SharpShooter currently operates 16 systems in 13 cities across the United States, including Gary, Indiana, Minneapolis, Minnesota, and Washington D.C. Boston Police Commissioner Ed Davis said Saturday that Boston's version of the system is likely to cover parts of Dorchester, Mattapan, and Roxbury where a majority of the city's firearm crimes occur.

The epicenter of that zone will be the Bowdoin-Geneva neighborhood, which Davis has identified at several recent community meetings as the site of some of his most proactive attempts to curb shootings and violent crime.

When a shooting occurs, information is sent back to the emergency response center at police headquarters, where dispatchers can deploy officers to the scene. According to Gregg Rowland, senior vice president for ShotSpotter, the whole process takes just half a minute.

The sensors, which record sound continuously on a five-second loop and save that data when a noise registers as a shooting, can be used later to analyze more specific data, including the number of weapons, the caliber, and even the angle at which the shots occurred.

At community meetings stretching back over the last six months, residents in Meetinghouse Hill and Bowdoin Geneva have expressed their frustration not only with the frequency of gunfire in their neighborhoods, but also with what they say is a unnerving increase in the use of fire crackers. Particularly during the summer months, they say firecrackers are frustrating to residents who are eager to call 911 to report gunfire.

According to Rowland, the system has the sophistication to discern between gunfire and fireworks.

"The only sound that registers at over a mile is a gunshot," said Rowland.

He said that after a short adjustment period, the city's sensors will be calibrated to distinguish between a cacophony of urban disturbances such as gun shots, fireworks, or the backfire of an automobile.

"Every city sounds a little different," said Rowland.

If the system proves itself as a valuable tool, Davis said he may opt to supplant it with video cameras, a technique he used in high-crime sections of Lowell during his tenure as police commissioner there. He stressed that such a technique is not illegal in public places.

Asked if the audio and potential visual equipment infringed on the rights of Bostonians living under the system, Mayor Thomas Menino's response was firm.

"For people who illegally use guns, there are no privacy concerns whatsoever," he said. "I'm going to make the streets safe."

Davida Andelman, a Bowdoin-Geneva activist who works at the Bowdoin Street Health Center, agreed that thinking creatively about preventing crime should take precedent over personal privacy.

"In the absence of people making phone calls, I think it gives police a much clearer idea of where this activity is taking place and allows them to disperse police without waiting for community calls. It deals directly with people's own fear about calling and then facing retribution."

But some community leaders cautioned that the system would only be useful if integrated into a larger strategy to reconnect with community residents.
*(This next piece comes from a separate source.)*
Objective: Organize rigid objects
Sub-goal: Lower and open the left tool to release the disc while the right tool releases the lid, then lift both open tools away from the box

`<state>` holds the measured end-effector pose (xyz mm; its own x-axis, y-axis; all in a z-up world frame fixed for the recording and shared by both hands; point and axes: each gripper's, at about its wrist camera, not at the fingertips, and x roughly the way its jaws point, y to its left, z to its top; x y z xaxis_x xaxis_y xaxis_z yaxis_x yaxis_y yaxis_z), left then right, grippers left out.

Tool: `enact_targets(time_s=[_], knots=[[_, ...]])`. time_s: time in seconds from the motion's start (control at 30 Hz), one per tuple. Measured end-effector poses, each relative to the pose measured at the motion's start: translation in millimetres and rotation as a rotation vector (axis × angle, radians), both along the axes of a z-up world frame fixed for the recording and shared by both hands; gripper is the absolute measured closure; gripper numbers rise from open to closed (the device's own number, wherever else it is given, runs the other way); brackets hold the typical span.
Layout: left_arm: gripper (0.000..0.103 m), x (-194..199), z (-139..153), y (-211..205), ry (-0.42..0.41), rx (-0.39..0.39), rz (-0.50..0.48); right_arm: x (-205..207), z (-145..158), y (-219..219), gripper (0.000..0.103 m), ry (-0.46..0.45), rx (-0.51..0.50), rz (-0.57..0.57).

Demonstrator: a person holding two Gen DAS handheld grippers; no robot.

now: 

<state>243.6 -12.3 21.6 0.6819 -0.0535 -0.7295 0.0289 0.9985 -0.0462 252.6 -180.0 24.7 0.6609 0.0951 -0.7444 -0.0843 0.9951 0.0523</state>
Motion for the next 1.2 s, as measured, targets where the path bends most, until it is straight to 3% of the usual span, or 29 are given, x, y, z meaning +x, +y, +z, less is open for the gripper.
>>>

"It has to be part of an overall community policing strategy where your relationship with a community will inform what you're learning from the technology," said Michael Kozu, a community organizer at Project Right in Grove Hall.

The system was first proposed by City Councillor Rob Consalvo, who was approached by ShotSpotter representatives last year after he suggested the city use GPS technology to track shootings. On Saturday, Consalvo described the system, as a "mission-critical tool" and defended its cost, which includes a 15 percent annual maintenance fee on top of the initial purchase price.

City Council President Maureen Feeney, who will preside over the Wednesday meeting to approve the purchase, agreed that the purchase was a prudent expenditure. She said that the system seemed particularly suited for addressing a problem that impacts only a small percentage of the city; the system will cover just six square miles of Boston's nearly 90 mile spread.

"Unlike violence in a lot of other cities, the violence here is really centralized, so we'll get maximum use out of a focused system like this," said Feeney. "This takes responsibility off the shoulders of residents and puts it back on the shoulders of the police department."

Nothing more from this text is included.